_What to produce:_ Repeat exactly, please, the opening lines of the data below, through and including the line where "Kindly outline the white and black right" sits.
Start of Data shown
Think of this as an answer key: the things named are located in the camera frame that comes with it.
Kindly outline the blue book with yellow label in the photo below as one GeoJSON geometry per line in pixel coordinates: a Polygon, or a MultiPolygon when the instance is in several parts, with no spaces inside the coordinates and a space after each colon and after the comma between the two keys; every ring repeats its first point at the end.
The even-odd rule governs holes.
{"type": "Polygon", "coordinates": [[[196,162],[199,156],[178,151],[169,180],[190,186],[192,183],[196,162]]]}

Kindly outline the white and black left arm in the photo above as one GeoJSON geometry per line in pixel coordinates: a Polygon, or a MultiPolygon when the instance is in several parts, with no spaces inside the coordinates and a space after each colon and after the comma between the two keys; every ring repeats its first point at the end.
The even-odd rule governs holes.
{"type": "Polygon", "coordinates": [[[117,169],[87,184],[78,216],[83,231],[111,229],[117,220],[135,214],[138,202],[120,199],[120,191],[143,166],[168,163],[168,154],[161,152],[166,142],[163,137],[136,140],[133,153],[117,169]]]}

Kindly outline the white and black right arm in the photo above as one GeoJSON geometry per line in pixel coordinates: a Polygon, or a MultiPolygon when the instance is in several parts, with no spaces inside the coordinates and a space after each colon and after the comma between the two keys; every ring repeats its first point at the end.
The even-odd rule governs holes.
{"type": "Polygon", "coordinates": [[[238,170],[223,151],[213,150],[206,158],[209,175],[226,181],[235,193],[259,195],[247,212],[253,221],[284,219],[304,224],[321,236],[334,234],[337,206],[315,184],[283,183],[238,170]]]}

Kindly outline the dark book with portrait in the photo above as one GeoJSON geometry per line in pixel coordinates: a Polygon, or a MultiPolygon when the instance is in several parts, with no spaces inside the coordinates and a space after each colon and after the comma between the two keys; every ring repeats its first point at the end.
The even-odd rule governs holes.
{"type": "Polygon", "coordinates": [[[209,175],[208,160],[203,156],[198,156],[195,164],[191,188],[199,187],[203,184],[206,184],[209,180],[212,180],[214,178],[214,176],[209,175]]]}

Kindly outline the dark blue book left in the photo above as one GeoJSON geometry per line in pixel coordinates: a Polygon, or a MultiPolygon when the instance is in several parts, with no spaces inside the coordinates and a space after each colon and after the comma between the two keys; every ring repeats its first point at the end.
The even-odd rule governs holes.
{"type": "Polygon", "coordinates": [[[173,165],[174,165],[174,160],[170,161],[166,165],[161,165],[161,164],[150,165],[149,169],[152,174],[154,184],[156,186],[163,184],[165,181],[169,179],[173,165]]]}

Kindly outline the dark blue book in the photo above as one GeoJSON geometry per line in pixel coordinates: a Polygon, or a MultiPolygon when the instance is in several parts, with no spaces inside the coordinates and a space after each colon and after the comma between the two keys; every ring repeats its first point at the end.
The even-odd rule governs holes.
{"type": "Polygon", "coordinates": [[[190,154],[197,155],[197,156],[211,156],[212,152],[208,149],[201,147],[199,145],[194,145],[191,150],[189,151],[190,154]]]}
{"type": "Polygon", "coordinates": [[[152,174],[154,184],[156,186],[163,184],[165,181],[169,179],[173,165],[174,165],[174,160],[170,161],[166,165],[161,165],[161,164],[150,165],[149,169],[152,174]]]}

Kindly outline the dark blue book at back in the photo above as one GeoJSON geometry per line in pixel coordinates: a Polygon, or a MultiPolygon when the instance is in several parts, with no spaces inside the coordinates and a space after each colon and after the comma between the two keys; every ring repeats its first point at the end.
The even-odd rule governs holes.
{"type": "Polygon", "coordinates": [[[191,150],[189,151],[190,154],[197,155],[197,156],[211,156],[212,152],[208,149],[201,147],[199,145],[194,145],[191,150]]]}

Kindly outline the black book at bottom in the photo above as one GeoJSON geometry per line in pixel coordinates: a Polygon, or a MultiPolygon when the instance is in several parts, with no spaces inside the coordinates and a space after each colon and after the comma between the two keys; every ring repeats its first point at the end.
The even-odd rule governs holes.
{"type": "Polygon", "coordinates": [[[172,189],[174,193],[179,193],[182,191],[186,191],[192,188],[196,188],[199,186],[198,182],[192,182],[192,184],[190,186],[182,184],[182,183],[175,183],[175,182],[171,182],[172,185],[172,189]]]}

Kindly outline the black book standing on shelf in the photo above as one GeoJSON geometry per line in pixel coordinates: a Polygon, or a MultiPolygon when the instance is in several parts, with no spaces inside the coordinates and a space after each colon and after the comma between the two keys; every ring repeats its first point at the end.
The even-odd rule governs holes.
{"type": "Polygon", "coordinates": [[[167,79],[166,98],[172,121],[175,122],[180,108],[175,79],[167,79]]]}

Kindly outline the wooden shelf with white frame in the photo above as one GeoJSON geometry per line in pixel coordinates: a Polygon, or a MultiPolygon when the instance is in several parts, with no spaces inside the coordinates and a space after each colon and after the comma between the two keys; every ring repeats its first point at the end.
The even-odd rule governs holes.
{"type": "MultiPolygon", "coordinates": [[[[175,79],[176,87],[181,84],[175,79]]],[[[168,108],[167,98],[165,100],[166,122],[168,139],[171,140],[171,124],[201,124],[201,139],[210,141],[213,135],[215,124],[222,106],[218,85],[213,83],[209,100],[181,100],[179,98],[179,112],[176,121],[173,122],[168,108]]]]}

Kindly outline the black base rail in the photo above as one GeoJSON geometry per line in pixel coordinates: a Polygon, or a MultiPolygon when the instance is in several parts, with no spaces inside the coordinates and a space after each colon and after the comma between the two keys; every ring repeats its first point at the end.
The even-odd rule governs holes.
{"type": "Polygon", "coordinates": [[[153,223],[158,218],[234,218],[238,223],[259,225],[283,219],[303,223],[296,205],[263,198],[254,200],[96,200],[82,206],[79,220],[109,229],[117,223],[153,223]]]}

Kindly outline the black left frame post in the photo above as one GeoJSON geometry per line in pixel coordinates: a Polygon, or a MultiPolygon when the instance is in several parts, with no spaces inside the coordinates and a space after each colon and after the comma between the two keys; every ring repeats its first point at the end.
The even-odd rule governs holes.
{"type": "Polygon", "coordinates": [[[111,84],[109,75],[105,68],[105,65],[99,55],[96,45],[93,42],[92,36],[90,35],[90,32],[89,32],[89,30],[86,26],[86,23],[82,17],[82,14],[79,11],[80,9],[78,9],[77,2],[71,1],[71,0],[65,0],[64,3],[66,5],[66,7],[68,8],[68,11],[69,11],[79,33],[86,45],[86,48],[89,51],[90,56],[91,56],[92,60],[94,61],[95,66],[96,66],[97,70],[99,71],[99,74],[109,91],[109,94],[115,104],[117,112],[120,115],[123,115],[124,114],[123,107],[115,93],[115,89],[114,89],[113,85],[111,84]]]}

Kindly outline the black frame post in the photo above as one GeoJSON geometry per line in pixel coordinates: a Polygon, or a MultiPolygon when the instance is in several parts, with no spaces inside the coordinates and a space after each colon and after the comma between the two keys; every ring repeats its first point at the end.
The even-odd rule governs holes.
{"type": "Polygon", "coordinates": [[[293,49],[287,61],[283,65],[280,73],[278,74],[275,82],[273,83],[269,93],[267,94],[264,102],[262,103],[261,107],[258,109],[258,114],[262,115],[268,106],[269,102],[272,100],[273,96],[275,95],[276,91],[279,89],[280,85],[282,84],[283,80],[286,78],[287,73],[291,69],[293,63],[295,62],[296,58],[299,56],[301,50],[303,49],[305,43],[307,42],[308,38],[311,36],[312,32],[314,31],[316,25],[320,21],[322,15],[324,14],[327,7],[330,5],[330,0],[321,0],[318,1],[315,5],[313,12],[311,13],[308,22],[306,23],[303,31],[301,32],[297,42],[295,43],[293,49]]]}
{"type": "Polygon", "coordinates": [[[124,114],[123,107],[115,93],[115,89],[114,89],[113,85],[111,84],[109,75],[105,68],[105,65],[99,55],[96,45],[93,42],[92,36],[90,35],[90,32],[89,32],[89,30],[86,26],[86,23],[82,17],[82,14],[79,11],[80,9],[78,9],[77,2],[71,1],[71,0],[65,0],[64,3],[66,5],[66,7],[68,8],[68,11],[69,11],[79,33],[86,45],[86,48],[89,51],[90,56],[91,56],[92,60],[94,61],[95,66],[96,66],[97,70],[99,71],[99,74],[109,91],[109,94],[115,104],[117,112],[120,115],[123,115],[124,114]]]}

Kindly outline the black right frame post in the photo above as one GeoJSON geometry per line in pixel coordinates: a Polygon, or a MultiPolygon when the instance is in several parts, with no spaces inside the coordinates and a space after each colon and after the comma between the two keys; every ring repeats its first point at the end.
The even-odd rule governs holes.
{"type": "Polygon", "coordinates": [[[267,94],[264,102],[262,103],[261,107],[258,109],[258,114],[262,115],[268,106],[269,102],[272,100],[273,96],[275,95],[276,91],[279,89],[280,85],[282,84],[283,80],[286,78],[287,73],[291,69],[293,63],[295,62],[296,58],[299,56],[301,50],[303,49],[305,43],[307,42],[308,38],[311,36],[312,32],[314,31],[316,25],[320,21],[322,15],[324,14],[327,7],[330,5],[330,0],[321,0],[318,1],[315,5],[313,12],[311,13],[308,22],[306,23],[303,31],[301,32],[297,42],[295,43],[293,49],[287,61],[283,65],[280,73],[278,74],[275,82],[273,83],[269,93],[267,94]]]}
End of Data shown
_Answer to this problem:_
Think of this as an answer key: the things named are located in the camera frame that comes with it.
Kindly outline the blue book with yellow label in the photo below as one GeoJSON geometry per line in pixel coordinates: a Polygon, or a MultiPolygon when the instance is in several parts, with no spaces inside the coordinates and a space after each colon and after the comma between the two keys; every ring repeats its first point at the end.
The even-odd rule governs holes.
{"type": "Polygon", "coordinates": [[[196,162],[199,156],[178,151],[169,180],[190,186],[192,183],[196,162]]]}

Kindly outline the white and black left arm in the photo above as one GeoJSON geometry per line in pixel coordinates: a Polygon, or a MultiPolygon when the instance is in several parts, with no spaces inside the coordinates and a space after each colon and after the comma between the two keys; every ring repeats its first point at the end.
The even-odd rule governs holes.
{"type": "Polygon", "coordinates": [[[117,169],[87,184],[78,216],[83,231],[111,229],[117,220],[135,214],[138,202],[120,199],[120,191],[143,166],[168,163],[168,154],[161,152],[166,142],[163,137],[136,140],[133,153],[117,169]]]}

Kindly outline the white and black right arm in the photo above as one GeoJSON geometry per line in pixel coordinates: a Polygon, or a MultiPolygon when the instance is in several parts, with no spaces inside the coordinates and a space after each colon and after the comma between the two keys; every ring repeats its first point at the end.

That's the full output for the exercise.